I remember those heady days, quietly listening to Radio Leicester, waiting patiently for that brilliant announcement that my school just couldn’t open. But not today kids, the dusting we got last night promised much at about 10pm…but it hasn’t delivered. Now any snowmen will be malnourished weak attempts and snowball fights will be more of a slight scuffle than an all out war.

Although a ‘snow day’ today would probably have been a disappointment. As my little boy is ill with a nasty cold and fever – he would have been confined indoors; and the days of long warm mornings under the duvet are far behind me. I would have been up and active at 6.30am regardless of what weather awaited in the outside world… but I suppose a day full of Cbeebies and hot chocolate would still have been a fun novel event in my working week.
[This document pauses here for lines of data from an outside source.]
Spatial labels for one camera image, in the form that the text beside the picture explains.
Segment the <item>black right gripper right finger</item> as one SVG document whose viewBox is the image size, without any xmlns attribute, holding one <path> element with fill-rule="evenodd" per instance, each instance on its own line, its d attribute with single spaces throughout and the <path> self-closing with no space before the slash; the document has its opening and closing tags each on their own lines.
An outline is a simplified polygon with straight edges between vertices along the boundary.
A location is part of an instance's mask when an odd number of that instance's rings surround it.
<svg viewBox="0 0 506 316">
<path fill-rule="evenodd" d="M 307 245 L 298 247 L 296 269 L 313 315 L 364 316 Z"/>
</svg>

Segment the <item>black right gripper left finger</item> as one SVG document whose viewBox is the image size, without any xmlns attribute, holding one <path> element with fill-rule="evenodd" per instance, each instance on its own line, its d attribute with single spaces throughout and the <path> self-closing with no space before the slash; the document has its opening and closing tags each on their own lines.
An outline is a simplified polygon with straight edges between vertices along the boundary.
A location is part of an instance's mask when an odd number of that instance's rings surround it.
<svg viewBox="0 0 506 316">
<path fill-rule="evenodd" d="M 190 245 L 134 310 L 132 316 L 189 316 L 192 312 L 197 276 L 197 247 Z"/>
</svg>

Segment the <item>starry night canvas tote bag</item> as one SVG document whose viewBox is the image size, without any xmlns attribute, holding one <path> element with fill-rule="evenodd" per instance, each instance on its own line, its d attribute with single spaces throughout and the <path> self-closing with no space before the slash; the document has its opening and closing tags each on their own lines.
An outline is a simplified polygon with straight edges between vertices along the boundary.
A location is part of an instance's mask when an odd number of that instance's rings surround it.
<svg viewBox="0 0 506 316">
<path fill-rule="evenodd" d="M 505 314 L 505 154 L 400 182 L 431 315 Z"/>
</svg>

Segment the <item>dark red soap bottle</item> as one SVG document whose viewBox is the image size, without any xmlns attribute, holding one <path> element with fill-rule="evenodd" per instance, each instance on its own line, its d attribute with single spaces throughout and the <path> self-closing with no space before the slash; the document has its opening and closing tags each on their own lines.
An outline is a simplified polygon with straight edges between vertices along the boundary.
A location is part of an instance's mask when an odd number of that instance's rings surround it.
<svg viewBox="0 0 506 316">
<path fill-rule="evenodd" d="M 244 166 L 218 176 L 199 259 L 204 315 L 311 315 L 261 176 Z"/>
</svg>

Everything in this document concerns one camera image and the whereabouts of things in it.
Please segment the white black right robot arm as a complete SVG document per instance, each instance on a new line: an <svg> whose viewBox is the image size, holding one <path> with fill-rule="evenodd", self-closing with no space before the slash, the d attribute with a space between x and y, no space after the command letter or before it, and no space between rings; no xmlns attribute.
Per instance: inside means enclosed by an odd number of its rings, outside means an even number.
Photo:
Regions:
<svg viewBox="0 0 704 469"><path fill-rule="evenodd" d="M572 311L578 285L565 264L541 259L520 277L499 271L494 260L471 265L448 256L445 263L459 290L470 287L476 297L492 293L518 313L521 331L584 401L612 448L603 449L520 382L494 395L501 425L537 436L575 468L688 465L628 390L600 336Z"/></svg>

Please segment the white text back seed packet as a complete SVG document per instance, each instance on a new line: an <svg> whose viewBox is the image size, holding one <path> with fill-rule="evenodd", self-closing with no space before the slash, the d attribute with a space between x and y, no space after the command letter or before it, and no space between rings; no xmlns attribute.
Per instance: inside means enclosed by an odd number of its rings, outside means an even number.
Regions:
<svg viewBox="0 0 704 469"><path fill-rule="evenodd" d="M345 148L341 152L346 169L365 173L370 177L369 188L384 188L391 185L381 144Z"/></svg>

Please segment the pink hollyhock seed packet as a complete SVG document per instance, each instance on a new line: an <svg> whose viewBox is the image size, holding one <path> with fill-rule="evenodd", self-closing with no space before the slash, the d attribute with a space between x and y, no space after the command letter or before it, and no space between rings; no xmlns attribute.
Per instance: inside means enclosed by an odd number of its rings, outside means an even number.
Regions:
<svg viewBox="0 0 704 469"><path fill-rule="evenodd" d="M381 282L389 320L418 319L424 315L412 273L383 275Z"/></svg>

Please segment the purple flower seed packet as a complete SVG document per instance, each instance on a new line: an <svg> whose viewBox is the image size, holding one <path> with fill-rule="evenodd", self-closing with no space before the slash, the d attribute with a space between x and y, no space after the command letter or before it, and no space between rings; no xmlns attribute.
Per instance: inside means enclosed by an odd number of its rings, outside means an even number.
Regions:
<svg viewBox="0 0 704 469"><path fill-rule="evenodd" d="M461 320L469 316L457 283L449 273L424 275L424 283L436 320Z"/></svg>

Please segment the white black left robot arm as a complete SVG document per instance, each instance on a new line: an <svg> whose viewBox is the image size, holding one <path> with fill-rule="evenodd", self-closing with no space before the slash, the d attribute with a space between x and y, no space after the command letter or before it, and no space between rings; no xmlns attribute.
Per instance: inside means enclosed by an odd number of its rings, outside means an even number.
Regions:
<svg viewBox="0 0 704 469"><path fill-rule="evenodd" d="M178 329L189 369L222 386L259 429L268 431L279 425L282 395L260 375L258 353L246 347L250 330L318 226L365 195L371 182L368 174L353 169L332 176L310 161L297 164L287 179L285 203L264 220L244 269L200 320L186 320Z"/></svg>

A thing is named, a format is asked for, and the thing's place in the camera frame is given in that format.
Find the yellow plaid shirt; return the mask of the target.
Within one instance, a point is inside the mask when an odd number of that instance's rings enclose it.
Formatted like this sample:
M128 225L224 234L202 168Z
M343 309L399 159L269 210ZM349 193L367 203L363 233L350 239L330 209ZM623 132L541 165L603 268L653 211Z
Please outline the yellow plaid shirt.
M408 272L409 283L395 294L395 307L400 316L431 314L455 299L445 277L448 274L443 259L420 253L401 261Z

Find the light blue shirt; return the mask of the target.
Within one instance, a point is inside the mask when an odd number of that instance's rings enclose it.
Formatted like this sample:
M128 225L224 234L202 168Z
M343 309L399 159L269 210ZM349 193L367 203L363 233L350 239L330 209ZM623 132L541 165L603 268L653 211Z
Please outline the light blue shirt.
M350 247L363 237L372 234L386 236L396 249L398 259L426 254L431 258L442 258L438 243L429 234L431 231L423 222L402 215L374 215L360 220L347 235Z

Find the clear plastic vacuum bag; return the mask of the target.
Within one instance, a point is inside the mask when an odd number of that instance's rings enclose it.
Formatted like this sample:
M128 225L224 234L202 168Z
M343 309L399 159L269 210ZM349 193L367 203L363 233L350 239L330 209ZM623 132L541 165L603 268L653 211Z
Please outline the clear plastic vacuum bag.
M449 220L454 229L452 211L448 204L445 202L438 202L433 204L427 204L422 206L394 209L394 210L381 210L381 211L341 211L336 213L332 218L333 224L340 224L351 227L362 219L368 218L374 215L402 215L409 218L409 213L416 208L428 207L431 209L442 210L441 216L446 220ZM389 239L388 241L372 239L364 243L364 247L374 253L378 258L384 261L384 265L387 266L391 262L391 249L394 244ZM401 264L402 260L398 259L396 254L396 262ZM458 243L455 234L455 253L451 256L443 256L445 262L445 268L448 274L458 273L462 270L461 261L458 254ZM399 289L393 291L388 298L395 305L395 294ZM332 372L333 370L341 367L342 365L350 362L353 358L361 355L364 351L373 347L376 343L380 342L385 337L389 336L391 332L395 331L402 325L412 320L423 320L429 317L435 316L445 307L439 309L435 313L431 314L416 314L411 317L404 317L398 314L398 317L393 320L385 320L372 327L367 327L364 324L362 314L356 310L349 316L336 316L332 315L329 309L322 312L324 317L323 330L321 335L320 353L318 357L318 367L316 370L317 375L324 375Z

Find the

But it wasn’t to be – I am faced instead with a slippery skate to the station, a slow, plodding commute and a miserable sniffly office.

Although I guarantee a handful of young singletons in my office will still find it ‘completely impossible’ to get in, despite living far closer to Central London than us dull, middle-aged parents! Lucky gits – maybe next week we will get a proper dumping *fingers crossed*.
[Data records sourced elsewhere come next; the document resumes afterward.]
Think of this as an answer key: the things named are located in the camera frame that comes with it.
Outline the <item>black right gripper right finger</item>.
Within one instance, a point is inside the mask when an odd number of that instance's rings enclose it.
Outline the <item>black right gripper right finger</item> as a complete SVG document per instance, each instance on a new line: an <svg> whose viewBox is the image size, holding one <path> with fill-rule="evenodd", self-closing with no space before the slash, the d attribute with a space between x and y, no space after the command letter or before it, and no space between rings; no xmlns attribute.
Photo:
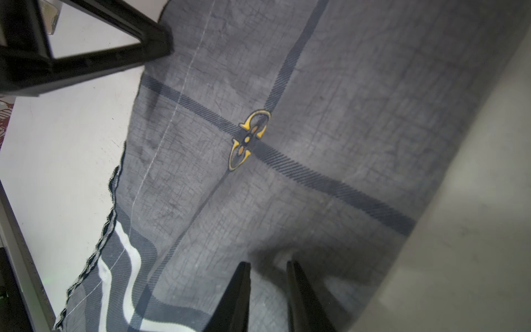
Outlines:
<svg viewBox="0 0 531 332"><path fill-rule="evenodd" d="M286 264L289 331L336 331L297 261Z"/></svg>

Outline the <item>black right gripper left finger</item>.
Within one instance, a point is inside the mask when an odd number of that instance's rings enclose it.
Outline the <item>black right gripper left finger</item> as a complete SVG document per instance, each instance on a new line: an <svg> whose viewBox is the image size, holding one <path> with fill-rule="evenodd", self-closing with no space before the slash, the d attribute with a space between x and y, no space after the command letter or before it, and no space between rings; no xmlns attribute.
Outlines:
<svg viewBox="0 0 531 332"><path fill-rule="evenodd" d="M247 332L250 310L251 264L242 261L204 332Z"/></svg>

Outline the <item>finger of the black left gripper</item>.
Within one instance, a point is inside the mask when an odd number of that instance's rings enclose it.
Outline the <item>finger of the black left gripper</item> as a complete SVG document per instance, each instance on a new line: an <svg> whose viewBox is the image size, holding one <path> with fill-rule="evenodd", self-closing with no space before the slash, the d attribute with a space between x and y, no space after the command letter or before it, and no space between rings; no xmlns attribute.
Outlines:
<svg viewBox="0 0 531 332"><path fill-rule="evenodd" d="M147 51L171 53L169 31L126 1L71 0L63 3L135 37Z"/></svg>
<svg viewBox="0 0 531 332"><path fill-rule="evenodd" d="M1 2L1 95L38 96L168 56L138 44L54 58L38 1Z"/></svg>

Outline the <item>grey plaid pillowcase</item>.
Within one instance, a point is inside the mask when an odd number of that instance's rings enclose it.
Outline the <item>grey plaid pillowcase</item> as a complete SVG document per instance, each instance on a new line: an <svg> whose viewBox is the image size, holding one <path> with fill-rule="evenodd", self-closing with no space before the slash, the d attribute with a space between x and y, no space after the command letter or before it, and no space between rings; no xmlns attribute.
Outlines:
<svg viewBox="0 0 531 332"><path fill-rule="evenodd" d="M251 331L288 328L298 261L335 328L429 205L529 1L169 1L113 207L58 331L202 331L252 266Z"/></svg>

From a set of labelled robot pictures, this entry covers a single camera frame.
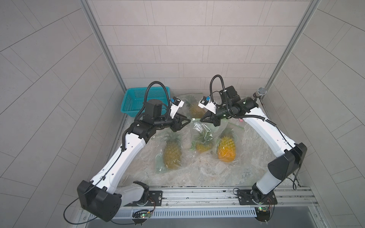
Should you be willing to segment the pineapple yellow orange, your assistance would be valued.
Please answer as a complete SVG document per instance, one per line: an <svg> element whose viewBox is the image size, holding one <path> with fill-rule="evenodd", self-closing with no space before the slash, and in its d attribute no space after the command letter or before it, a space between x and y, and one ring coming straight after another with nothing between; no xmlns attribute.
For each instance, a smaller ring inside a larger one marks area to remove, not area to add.
<svg viewBox="0 0 365 228"><path fill-rule="evenodd" d="M191 149L198 153L205 153L210 151L214 146L214 138L212 131L210 130L202 130L197 131L194 130L192 134L192 146Z"/></svg>

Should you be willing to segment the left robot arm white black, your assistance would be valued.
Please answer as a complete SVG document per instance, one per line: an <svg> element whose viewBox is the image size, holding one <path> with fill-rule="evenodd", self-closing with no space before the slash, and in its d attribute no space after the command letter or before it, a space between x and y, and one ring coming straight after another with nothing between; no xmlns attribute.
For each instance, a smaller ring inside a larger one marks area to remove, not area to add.
<svg viewBox="0 0 365 228"><path fill-rule="evenodd" d="M190 123L186 116L176 113L174 118L156 117L135 120L122 136L122 145L102 170L90 181L83 180L77 187L82 209L105 222L117 214L119 208L130 203L145 205L149 201L149 186L135 181L116 193L118 183L133 159L158 130L170 128L180 131Z"/></svg>

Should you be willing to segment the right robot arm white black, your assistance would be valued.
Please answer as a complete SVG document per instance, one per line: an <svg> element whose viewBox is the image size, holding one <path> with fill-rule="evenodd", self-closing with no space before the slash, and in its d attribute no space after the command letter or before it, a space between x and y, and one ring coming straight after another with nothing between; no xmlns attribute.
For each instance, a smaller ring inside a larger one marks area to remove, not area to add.
<svg viewBox="0 0 365 228"><path fill-rule="evenodd" d="M235 103L225 99L223 105L217 107L210 97L203 97L198 106L208 110L201 121L214 126L219 126L221 120L228 117L243 119L273 151L276 159L268 164L268 171L252 186L251 193L245 194L245 198L262 204L278 185L301 167L308 150L306 145L295 143L282 133L252 98L246 97Z"/></svg>
Proving my Manhood…in the Snow

On Saturday I took a big step toward becoming the man I need to be.

When you become a father you are instantly tasked with an array of manly duties, the sort of complex tasks that previously you would rely on your own dad (or maybe father-in-law) to easily complete. This can range from bleeding radiators, to erecting complex flat pack furniture or even plumbing washing machines.

For so long I have been inept when it comes to engineering or DIY, but already I have mastered a number of those important dad duties. It was a steep learning curve, and there have been a number of slight mishaps and uttered profanities; but through a combination of sound advice and sheer determination I am yet to completely fail.
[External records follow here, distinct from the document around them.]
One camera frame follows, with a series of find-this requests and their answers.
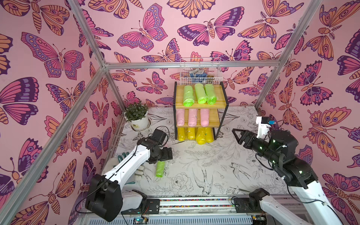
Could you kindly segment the green roll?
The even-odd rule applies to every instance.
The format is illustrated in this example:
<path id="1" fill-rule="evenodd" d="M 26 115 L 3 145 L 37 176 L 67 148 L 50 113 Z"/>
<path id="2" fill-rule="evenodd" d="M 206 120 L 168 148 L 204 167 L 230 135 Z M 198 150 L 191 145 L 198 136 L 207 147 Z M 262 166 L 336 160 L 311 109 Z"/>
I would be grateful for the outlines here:
<path id="1" fill-rule="evenodd" d="M 191 85 L 185 85 L 183 91 L 183 105 L 185 107 L 191 107 L 195 102 L 194 91 Z"/>
<path id="2" fill-rule="evenodd" d="M 205 104 L 207 102 L 207 95 L 204 85 L 202 83 L 196 83 L 194 88 L 198 104 Z"/>
<path id="3" fill-rule="evenodd" d="M 165 166 L 166 166 L 165 161 L 158 161 L 157 162 L 156 172 L 155 172 L 155 176 L 157 178 L 162 178 L 164 176 Z"/>
<path id="4" fill-rule="evenodd" d="M 217 96 L 216 96 L 216 93 L 215 93 L 214 85 L 211 84 L 211 83 L 208 83 L 208 84 L 206 84 L 204 86 L 204 89 L 205 89 L 205 93 L 206 93 L 206 96 L 207 96 L 207 103 L 209 105 L 216 104 Z"/>

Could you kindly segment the yellow roll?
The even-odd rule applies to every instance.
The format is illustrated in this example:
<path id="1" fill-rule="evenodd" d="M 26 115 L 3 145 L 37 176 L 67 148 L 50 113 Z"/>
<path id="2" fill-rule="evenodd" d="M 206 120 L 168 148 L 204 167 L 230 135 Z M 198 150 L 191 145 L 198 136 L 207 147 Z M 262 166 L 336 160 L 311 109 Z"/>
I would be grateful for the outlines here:
<path id="1" fill-rule="evenodd" d="M 177 131 L 178 131 L 178 141 L 179 142 L 185 141 L 186 140 L 185 128 L 179 127 Z"/>
<path id="2" fill-rule="evenodd" d="M 199 127 L 196 132 L 196 142 L 199 145 L 206 144 L 206 134 L 205 134 L 205 128 Z"/>
<path id="3" fill-rule="evenodd" d="M 214 142 L 213 130 L 210 127 L 205 128 L 205 140 L 207 143 Z"/>
<path id="4" fill-rule="evenodd" d="M 196 129 L 194 127 L 189 127 L 187 129 L 187 139 L 195 140 L 196 139 Z"/>

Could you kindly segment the pink roll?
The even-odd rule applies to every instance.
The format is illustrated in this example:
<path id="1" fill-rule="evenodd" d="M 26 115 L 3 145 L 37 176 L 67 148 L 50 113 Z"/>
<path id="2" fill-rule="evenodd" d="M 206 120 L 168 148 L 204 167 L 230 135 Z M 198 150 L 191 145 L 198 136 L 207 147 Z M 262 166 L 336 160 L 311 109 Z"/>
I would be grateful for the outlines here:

But on Saturday I was provided with my most challenging masculine task to date, as it concerned the most complex and difficult of essential life items…the family car.

We had just completed a comfortable two hour journey down the M4 to Wootton Bassett, just outside Swindon. I was driving my little boy to his first ever birthday party, organised by my wife’s cousin for her son. It promised to be quite an event, complete with ‘soft play’, fishfingers and pass the parcel. Unfortunately I was to miss it all…

On arrival the dashboard on my stylish new Ford S-Max started flashing and bleeping frantically – a bulb had blown in one of our headlamps. “Don’t worry darling, I shall fix this!” I announced…this was man’s work. I had noticed a petrol station a few miles back, and anticipated a simple purchase and even easier basic procedure. So I left them to enjoy the party and set off on my quest.

On purchasing the correct bulb, referenced from my owners manual, I returned to the pub car park and set to work. Surely I simply needed to remove the plastic headlamp cover and quickly exchange the bulb. As I just double checked the manual the first flake of snow landed on my windscreen – then the heavens opened.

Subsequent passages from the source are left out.